Dongpu town, which is home to the highest-quality wine in Shaoxing, has been renovated and renamed the Shaoxing Yellow Wine Town as part of the provincial government's efforts to develop Zhejiang's "featured towns", which are tasked with developing specific industries.
Locals in this water town still retain much of their traditional lifestyle: shipping things by boat and running shops that sell handmade wines, jars, and shoes. Shaoxing Yellow Wine brewers in the town use only top-grade glutinous rice and super clear water from Shaoxing's Jianhu Lake as ingredients and adhere to a 12-step, months-long manufacturing process.
However, more and more young people have been entering the town's winemaking industry, injecting new vitality into the age-old tradition. For example, the millennial Wu Hui runs a yellow wine shop in the town, which sells a more modern form of yellow wine, along with ice-cream, milk tea, and other foods made with the ingredients of yellow wine. These new products have proven quite popular among young consumers.

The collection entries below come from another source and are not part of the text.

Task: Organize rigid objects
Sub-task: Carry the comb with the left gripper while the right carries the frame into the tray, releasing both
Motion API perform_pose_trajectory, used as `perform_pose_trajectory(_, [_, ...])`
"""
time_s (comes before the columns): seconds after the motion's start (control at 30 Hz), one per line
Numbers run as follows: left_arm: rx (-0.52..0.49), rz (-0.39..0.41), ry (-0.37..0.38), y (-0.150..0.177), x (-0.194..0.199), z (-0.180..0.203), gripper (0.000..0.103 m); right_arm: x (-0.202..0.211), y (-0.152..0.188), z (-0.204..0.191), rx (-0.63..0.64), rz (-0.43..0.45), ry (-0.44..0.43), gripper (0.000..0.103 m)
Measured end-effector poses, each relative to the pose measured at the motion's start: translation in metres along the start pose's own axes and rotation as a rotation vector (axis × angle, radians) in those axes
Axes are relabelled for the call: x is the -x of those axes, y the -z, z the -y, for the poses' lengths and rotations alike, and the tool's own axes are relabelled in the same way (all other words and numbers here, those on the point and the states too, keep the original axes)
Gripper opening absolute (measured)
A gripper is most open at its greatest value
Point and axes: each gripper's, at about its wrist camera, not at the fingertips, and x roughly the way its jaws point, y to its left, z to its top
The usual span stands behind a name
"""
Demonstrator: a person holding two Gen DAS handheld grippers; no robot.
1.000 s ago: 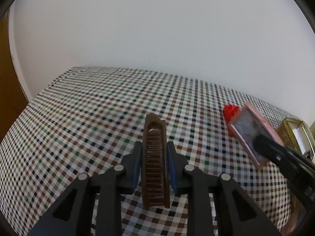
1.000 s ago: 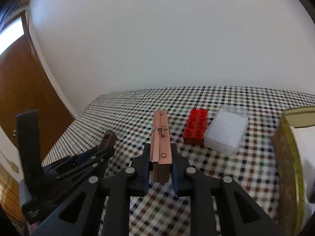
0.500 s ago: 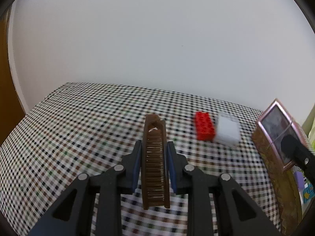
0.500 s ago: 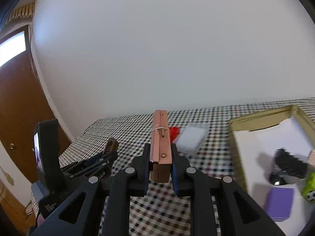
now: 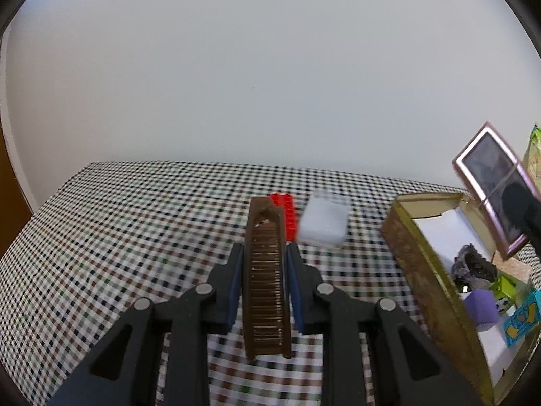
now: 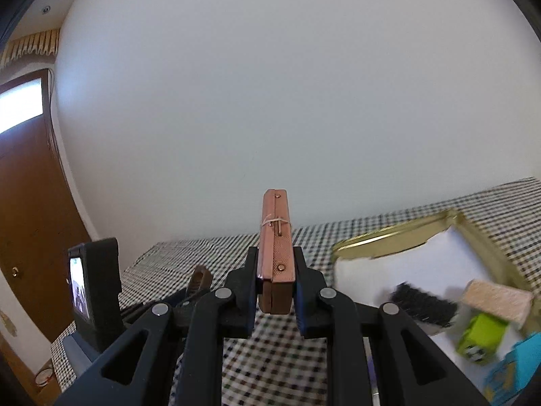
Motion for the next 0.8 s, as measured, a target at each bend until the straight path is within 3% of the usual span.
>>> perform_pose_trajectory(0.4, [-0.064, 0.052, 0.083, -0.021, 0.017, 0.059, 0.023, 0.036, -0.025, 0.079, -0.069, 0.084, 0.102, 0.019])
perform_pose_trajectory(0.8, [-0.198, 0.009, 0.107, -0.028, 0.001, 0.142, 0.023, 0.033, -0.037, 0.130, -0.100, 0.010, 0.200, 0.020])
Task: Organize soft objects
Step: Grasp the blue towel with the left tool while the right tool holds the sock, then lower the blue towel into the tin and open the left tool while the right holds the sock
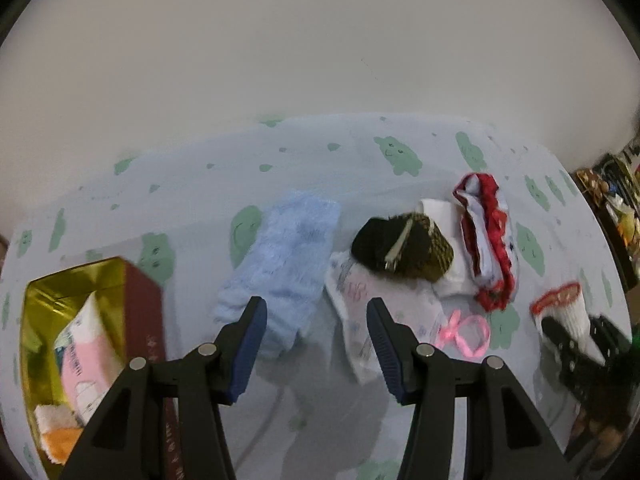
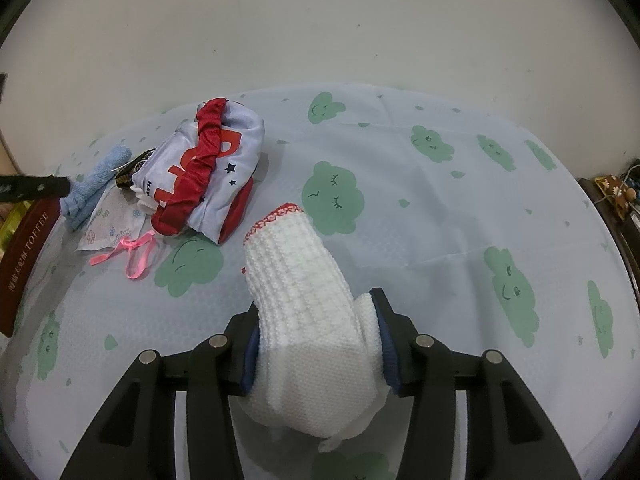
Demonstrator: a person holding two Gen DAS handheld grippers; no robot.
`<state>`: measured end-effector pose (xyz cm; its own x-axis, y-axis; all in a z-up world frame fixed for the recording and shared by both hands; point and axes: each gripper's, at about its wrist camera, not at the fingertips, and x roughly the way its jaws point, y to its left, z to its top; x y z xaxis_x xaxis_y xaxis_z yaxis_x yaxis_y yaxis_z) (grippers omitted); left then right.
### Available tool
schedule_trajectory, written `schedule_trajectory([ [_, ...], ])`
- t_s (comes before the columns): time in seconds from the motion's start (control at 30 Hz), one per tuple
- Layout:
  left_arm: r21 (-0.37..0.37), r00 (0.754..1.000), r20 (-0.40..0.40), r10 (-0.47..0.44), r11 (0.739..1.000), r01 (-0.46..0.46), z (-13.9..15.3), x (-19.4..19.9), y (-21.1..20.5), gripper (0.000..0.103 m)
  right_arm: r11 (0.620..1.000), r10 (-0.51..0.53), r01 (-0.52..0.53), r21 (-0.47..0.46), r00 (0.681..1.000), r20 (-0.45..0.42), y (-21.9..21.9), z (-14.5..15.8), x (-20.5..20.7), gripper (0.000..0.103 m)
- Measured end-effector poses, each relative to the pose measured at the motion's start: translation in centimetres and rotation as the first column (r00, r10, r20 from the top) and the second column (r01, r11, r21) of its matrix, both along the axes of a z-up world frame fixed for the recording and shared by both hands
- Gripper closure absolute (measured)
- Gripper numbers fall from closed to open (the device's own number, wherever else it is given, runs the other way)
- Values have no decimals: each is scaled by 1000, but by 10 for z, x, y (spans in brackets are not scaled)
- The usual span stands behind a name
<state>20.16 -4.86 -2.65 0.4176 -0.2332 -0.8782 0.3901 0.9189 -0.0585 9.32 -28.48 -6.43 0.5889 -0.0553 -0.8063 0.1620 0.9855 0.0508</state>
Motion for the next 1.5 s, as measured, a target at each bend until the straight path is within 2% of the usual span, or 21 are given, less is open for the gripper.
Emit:
schedule_trajectory([
  [0.3, 5, 996, -48, 71, 997, -71, -20, 47, -11, 50, 1000, 0, 0, 1, 1000, 0, 0, 0, 1, 56],
  [0.53, -7, 984, -86, 156, 988, -157, -40, 66, 3, 50, 1000, 0, 0, 5, 1000, -1, 0, 0, 2, 56],
  [0.73, 11, 987, -35, 155, 988, -155, -47, 51, 10, 50, 1000, -1, 1, 6, 1000, -1, -1, 1, 2, 55],
  [0.83, 51, 992, 3, 129, 990, -129, -50, 39, 8, 50, 1000, -1, 1, 5, 1000, -2, -1, 2, 2, 55],
  [0.87, 87, 994, 27, 110, 990, -112, -51, 32, 6, 55, 1000, -1, 1, 5, 1000, -2, -1, 2, 2, 55],
  [0.9, 99, 994, 40, 106, 989, -109, -50, 28, 6, 64, 1000, -1, 1, 6, 1000, -1, -1, 1, 2, 55],
  [0.93, 103, 993, 43, 107, 988, -111, -49, 23, 7, 66, 1000, -1, 1, 6, 1000, -1, -1, 1, 2, 55],
  [1.0, 92, 993, 33, 116, 989, -119, -47, 18, 11, 74, 1000, -1, 1, 5, 1000, -2, 0, 1, 3, 55],
  [1.1, 80, 991, 21, 131, 988, -133, -44, 9, 15, 78, 1000, -2, 2, 6, 1000, -1, 1, 0, 3, 55],
  [1.3, 44, 992, 10, 124, 991, -124, -34, -7, 12, 79, 1000, -2, 2, 5, 1000, -1, 1, 0, 4, 55],
  [1.5, 9, 996, 19, 92, 996, -93, -12, -25, 3, 79, 1000, -2, 2, 5, 1000, -2, 1, 1, 4, 55],
])
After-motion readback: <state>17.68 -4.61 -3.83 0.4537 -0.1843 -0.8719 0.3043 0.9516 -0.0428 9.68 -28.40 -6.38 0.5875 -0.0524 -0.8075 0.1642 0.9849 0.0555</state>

"Inheritance" and "innovation" are two key words for Shaoxing Yellow Wine practitioners. The largest yellow wine cellar in in the world occupies an area of 308 mu (20.53 hectares) and is located in Shaoxing's Yuecheng district. It stores more than 11 million jars of Shaoxing Yellow Wine, the oldest of which have been stored there for nearly 70 years.
Shaoxing plans to explore creative ways to promote its yellow wine, which is deeply connected with its water town lifestyle, said Jin Dong, a head official of the Shaoxing Yellow Wine Town.